Interesting question. I think most optimizations described in the BOLT paper are fairly hardware agnostic - branch prediction does not depend the architecture, etc. But I'm not an expert on microarchitectures.
A lot of the benefits of BOLT come from fixing the block layout so that taken branches go backward and untaken branches go forward. This is CPU neutral.
Yeah, getting the profile is obviously a very important step. Because if it wasn't, why collect the profile at all? We could just do "regular" LTO.
I'm not sure there's one correct way to collect the profile, though. ISTM we could either (a) collect one very "general" profile, to optimize for arbitrary workload, or (b) profile a single isolated workload, and optimize for it. In the blog I tried to do (b) first, and then merged the various profiles to do (a). But it's far from perfect, I think.
But even with the very "rough" profile from "make installcheck" (which is the basic set of regression tests), is still helps a lot. Which is nice. I agree it's probably because even that basic profile is sufficient for identifying the hot/cold paths.
I think you have to be a bit careful here, since if the profiles are too different from what you'll actually see in production, you can end up regressing performance instead of improving it. E.g., imagine you use one kind of compression in test and another in production, and the FDO decides that your production compression code doesn't need optimization at all.
If you set up continuous profiling though (which you can use to get flamegraphs for production) you can use that same dataset for FDO.
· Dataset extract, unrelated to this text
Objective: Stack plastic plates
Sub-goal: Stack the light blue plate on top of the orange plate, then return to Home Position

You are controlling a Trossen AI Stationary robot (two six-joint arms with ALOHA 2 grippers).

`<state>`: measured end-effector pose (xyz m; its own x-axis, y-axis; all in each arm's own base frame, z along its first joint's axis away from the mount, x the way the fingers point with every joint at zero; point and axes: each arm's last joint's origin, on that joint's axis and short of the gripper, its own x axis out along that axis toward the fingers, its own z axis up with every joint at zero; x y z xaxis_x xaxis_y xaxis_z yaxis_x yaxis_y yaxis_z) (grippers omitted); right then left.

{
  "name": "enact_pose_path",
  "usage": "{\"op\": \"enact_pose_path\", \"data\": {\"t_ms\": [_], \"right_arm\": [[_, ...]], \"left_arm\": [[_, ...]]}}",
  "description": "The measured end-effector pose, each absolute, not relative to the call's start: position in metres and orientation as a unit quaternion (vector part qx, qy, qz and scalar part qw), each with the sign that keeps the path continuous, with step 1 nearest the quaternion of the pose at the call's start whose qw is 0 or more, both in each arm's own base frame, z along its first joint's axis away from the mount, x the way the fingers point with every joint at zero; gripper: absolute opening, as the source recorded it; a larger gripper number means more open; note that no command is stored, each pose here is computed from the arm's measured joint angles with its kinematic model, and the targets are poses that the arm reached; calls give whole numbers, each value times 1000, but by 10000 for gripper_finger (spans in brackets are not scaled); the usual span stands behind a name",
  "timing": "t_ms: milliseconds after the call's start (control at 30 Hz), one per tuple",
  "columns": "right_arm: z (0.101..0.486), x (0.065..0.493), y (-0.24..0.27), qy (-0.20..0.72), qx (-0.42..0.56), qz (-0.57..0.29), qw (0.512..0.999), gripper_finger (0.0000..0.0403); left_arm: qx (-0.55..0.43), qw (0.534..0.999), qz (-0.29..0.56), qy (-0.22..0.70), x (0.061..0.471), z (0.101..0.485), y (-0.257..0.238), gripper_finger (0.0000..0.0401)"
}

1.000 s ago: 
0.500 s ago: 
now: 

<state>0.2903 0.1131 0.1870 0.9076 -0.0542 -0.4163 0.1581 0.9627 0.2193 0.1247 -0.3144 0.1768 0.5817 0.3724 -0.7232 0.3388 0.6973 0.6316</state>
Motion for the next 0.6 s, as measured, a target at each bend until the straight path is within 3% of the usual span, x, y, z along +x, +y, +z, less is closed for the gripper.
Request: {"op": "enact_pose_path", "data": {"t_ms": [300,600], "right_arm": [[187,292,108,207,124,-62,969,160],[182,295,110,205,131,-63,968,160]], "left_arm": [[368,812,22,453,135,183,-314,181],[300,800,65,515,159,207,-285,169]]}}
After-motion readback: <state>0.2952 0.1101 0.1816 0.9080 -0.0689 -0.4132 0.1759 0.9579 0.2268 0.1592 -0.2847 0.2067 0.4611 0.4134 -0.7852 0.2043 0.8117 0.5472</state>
Yeah, I was worried using the "wrong" profile might result in regressions. But I haven't really seen that in my tests, even when using profiles from quite different workloads (like OLTP vs. analytics, different TPC-H queries, etc.). So I guess most optimizations are fairly generic, etc.
I was working some years ago on 'happy path fuzzing', trying to find heuristics to guide through code avoiding all error handling, runtime checks. Never got better results than afl-go or other targeted fuzzing, but you have to know what's your happy path.
Also tried to use previous-version or previous-previous-version coverage ('precise' through gcov, or intel processor trace, or sampled perf traces, down until poor-man's-profiler samples) coupled with program repair tools, and... never managed to jump from fun small toy examples to actual 100+kloc applications. Maybe one day.
What exactly do you think PGO data looks like? The main utility is knowing that (say) your error handling code is cold and your loops are hot, which compilers currently (and so on).
This is indeed unknowable in general but clearly pretty guessable in practice.
I agree the +40% effect feels a bit too good, but it only applies to the simple OLTP queries on in-memory data, so the inefficiencies may have unexpectedly large impact. I agree 30-40% would be a massive speedup, and I expected it to disappear with a more diverse profile, but it did not ...
The TPC-H speedups (~5-10%) seem much more plausible, considering the binary layout effects we sometimes observe during benchmarking.
Anyway, I'd welcome other people trying to reproduce these tests.
I looked and there is no mention of BOLT yet in the pgsql-hackers mailing list, that might be the more appropriate place to get more attention on this. Though there are certainly a few PostgreSQL developers reading here as well.
True. At the moment I don't have anything very "actionable" beyond "it's magically faster", so I wanted to investigate this a bit more before posting to -hackers. For example, after reading the paper I realized BOLT has "-report-bad-layout" option to report cases of bad layout, so I wonder if we could identify places where to reorganize the code.
It often helped to actually give the VM more cores (not just the default 2), but sometimes it was due to some weirdo codec/quality setting, and recoding the video just solved it. Sometimes switching to vlc (from mplayer) helped. Other times it was simply due to the sys-usb vm being overloaded.